# Validity of Shape as a Predictive Biomarker of Final Infarct Volume in Acute Ischemic Stroke

## Jump to

## Abstract

**Background and Purpose—**This study examines whether lesion shape documented on magnetic resonance diffusion-weighted imaging during acute stroke improves the prediction of the final infarct volume compared with lesion volume only.

**Methods—**Diffusion-weighted imaging data and clinical information were retrospectively reviewed in 110 consecutive patients who underwent (n=67) or not (n=43) thrombolytic therapy for acute ischemic stroke. Three-dimensional shape analysis was performed on admission diffusion-weighted imaging data and 5 shape descriptors were developed. Final infarct volume was measured on T2-fluid-attenuated inversion recovery imaging data performed 30 days after stroke.

**Results—**Shape analysis of acute ischemic lesion and more specifically the ratio of the bounding box volume to the lesion volume before thrombolytic treatment improved the prediction of the final infarct for patients undergoing thrombolysis (*R*^{2}=0.86 in model with volume; *R*^{2}=0.98 in model with volume and shape).

**Conclusions—**Our findings suggest that lesion shape contains important predictive information and reflects important environmental factors that might determine the progression of ischemia from the core.

## Introduction

Stroke is the fourth leading cause of death in industrialized countries.^{1} Hemodynamic status and size of the ischemic lesions combined to early reperfusion and collateral flow are the main predictive factors of tissue outcome. In this context, magnetic resonance imaging (MRI) is a technique of choice to assess patients with acute ischemic stroke.^{2,3} Different approaches of MRI-based models of prediction of the final infarct volume have been proposed.^{4,5} From an image analysis point of view, 2 main approaches have been reported to date to assess the evolution of acute ischemic lesions using objective measurements from MRI: volumetric region of interest^{6–9} or pixel-by-pixel analyses.^{10–14}

Recent studies have demonstrated that another type of analysis based on shape of the acute ischemic lesion may also contain important predictive information.^{15–19} Shape reflects the global exchange surface between lesion and well-irrigated tissues. This is a mechanistic point of view not embedded by global volumetric analysis and nor by a local independent pixel-by-pixel approach. To date, the shape of ischemic lesion has essentially been investigated in lacunar stroke^{15,16} and has been assessed in 2-dimensional (2D)^{17,18} or qualitatively from 3D visual observations^{19} in acute ischemic stroke. In this article, we propose an original method based on computer vision to perform a 3D quantitative analysis of the acute ischemic lesion shape and combine this analysis with acute lesion volume measures in linear regression models to predict the final infarct volume for patients managed conservatively (group 1; n=43) or with intravenous thrombolysis (group 2; n=67).
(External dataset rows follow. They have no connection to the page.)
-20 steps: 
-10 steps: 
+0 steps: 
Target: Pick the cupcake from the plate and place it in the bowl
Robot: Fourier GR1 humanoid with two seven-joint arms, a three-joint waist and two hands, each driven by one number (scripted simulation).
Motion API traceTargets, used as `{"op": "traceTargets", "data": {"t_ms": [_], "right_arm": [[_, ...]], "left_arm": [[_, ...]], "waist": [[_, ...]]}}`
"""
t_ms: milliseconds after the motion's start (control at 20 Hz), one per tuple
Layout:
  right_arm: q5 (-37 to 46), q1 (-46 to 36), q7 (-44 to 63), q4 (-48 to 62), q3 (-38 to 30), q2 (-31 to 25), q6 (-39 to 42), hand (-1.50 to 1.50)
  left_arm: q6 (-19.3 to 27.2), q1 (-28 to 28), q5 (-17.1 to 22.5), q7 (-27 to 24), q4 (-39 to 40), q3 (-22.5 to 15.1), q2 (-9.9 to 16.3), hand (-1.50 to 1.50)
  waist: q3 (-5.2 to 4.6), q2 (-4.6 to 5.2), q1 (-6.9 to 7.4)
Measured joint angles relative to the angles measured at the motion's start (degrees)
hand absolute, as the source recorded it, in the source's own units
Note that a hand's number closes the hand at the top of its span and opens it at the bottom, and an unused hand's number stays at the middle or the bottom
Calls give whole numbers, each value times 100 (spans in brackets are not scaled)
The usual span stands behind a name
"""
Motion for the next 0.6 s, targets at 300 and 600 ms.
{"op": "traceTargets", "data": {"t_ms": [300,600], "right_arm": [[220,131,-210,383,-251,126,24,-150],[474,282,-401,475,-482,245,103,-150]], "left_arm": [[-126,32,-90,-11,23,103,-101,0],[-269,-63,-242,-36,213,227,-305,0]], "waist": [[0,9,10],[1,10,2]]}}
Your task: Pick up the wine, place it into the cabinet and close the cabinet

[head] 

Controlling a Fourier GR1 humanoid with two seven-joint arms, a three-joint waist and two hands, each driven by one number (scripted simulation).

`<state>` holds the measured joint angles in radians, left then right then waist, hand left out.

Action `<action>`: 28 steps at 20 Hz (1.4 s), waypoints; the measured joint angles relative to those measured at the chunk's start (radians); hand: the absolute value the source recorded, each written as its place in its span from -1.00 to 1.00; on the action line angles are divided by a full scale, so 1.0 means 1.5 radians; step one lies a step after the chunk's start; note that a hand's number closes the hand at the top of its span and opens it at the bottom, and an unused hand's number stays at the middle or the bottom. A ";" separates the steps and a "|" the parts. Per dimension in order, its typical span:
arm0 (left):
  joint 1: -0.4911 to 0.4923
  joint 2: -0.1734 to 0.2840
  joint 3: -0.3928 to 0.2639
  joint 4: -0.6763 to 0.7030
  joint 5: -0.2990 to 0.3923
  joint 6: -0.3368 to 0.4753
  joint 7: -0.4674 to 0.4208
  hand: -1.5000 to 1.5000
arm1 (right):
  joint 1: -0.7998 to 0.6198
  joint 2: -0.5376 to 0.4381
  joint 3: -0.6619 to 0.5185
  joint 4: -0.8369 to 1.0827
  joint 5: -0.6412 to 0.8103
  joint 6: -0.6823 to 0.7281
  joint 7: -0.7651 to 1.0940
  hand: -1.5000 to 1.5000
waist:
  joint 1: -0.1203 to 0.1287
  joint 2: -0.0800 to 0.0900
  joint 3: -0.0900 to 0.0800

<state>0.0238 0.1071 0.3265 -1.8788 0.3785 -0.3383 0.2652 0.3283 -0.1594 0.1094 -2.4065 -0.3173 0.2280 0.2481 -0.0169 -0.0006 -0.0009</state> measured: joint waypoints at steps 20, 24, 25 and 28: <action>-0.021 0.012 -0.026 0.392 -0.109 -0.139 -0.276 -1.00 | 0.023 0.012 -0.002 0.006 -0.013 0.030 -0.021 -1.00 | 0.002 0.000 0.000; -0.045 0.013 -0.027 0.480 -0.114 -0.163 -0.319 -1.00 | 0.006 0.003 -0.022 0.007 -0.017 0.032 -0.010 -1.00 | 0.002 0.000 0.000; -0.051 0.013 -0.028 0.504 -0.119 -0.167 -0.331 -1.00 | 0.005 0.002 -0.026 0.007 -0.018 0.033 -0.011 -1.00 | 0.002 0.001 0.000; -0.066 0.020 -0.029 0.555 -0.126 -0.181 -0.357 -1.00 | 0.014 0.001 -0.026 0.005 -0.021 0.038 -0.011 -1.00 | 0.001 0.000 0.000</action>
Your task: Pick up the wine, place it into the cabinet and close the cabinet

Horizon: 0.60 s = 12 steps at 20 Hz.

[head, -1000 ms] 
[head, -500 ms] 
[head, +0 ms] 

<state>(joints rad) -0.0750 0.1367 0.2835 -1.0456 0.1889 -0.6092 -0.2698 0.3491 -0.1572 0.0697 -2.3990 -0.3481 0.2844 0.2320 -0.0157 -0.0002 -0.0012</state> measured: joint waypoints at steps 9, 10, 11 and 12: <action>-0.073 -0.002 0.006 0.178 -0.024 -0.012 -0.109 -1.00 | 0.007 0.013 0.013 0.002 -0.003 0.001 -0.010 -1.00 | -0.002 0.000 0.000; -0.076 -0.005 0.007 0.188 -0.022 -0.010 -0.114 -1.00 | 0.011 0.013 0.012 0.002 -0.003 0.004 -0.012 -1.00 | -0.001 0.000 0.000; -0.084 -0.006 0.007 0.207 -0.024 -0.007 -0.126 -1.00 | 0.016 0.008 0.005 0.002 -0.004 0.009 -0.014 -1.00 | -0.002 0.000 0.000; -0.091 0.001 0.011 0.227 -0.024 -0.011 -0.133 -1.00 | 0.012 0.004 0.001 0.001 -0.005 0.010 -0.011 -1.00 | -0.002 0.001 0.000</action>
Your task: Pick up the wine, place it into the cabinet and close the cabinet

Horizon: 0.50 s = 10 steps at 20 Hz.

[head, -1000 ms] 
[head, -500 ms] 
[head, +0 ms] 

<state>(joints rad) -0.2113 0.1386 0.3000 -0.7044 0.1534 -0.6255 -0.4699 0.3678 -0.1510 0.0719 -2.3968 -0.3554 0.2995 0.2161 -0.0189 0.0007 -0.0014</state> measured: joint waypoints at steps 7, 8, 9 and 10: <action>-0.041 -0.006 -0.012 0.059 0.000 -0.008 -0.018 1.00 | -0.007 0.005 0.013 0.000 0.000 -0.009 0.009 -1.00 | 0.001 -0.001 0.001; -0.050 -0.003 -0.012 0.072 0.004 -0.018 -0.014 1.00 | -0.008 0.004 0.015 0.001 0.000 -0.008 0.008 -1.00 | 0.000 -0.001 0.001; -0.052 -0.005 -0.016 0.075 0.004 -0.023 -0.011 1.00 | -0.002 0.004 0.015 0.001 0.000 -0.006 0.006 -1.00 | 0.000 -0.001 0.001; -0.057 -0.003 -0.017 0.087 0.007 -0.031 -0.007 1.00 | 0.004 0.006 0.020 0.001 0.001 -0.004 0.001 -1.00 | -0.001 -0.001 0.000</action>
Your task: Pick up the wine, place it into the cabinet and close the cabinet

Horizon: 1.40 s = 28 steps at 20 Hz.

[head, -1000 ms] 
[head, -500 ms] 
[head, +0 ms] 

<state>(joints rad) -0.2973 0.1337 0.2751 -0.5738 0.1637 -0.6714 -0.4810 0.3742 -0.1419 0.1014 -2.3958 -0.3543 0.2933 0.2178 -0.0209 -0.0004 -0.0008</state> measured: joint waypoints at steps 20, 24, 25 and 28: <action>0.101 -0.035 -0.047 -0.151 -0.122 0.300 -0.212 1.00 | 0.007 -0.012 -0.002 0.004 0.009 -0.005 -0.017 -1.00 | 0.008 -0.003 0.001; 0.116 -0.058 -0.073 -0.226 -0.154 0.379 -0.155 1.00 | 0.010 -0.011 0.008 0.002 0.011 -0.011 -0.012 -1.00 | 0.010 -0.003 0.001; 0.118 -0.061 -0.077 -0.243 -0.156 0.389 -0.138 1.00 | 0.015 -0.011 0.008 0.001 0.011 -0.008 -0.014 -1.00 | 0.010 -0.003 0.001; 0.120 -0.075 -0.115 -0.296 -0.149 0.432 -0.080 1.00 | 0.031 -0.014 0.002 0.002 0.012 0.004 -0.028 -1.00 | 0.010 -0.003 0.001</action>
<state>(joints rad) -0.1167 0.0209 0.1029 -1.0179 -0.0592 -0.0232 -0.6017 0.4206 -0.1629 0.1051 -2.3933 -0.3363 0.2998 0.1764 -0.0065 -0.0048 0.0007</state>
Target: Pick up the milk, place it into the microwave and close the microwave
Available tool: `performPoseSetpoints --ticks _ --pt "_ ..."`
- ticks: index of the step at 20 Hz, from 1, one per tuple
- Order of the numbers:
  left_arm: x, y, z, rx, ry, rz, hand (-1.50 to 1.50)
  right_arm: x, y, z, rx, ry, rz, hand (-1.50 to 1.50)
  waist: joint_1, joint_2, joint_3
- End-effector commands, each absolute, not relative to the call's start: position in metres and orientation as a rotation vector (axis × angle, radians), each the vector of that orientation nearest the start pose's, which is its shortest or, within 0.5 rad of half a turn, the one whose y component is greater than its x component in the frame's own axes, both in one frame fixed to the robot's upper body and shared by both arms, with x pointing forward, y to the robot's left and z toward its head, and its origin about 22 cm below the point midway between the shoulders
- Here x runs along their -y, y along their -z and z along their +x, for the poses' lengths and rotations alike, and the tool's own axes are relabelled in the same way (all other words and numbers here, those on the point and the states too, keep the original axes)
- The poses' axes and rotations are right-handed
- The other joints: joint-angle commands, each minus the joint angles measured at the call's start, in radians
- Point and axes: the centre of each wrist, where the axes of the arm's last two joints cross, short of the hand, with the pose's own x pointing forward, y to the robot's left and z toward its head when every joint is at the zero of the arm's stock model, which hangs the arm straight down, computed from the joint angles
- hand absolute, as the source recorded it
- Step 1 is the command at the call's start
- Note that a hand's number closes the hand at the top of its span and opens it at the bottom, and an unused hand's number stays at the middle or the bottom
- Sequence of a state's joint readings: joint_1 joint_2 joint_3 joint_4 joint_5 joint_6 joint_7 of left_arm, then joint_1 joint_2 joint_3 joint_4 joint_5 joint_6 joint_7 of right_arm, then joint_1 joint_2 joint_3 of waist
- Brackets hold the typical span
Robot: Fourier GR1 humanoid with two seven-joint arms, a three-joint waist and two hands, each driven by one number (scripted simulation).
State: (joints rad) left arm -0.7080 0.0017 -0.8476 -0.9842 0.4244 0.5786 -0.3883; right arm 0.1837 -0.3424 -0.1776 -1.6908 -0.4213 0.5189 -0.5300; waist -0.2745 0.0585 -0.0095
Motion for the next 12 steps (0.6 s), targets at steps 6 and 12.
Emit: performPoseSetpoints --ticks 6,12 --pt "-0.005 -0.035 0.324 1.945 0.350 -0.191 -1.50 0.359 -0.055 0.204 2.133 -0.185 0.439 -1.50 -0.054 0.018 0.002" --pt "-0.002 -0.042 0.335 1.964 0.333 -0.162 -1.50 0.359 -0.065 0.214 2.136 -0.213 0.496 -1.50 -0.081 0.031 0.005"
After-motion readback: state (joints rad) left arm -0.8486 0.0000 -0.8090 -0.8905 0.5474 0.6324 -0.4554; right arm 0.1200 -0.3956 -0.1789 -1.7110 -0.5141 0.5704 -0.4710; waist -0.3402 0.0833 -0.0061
Our hypotheses were therefore 3-fold. First, we sought to determine whether linear regression models that combine volumetric and shape information provide more reliable prediction of the final infarct volume than models using volumetric information only. Second, we examined whether the effect of shape information in the models differs between the 2 treatment groups. Third, we hypothesized that the acute lesion shape correlates with early reperfusion: a holey structure of the lesion may indicate the presence of collateral arteries that may facilitate early reperfusion. We tested the 3 hypotheses by retrospectively analyzing MR diffusion-weighted images (DWI) acquired from patients with acute stroke and comparing the performances of the models in predicting the final infarct volume as determined by follow-up 30-day T2 fluid-attenuated inversion recovery (FLAIR) MRI.

## Material and Methods

All procedures followed were in accordance with the ethical standards of the regional responsible committee on human experimentation and with the Helsinki Declaration as revised in 2008. Informed consent was obtained from all patients for being included in the study.

### Patients

We retrospectively studied consecutive patients with acute stroke (n=168) from October 2004 to October 2009 from the I-KNOW multicenter study, whose aim was to include patients with anterior circulation stroke who underwent both admission and follow-up MRI. Inclusion criteria were (1) admission National Institutes of Health Stroke Scale score ≥4; (2) DWI and perfusion-weighted imaging consistent with an acute anterior circulation ischemic stroke; (3) admission MRI completed within 6 hours or ≤12 hours if, respectively, intravenous tissue-type plasminogen activator (tPA) or conservative treatment was proposed. Patients with lacunar or posterior circulation stroke, unknown time of onset, or intracerebral hemorrhage observed on MRI were excluded (n=58).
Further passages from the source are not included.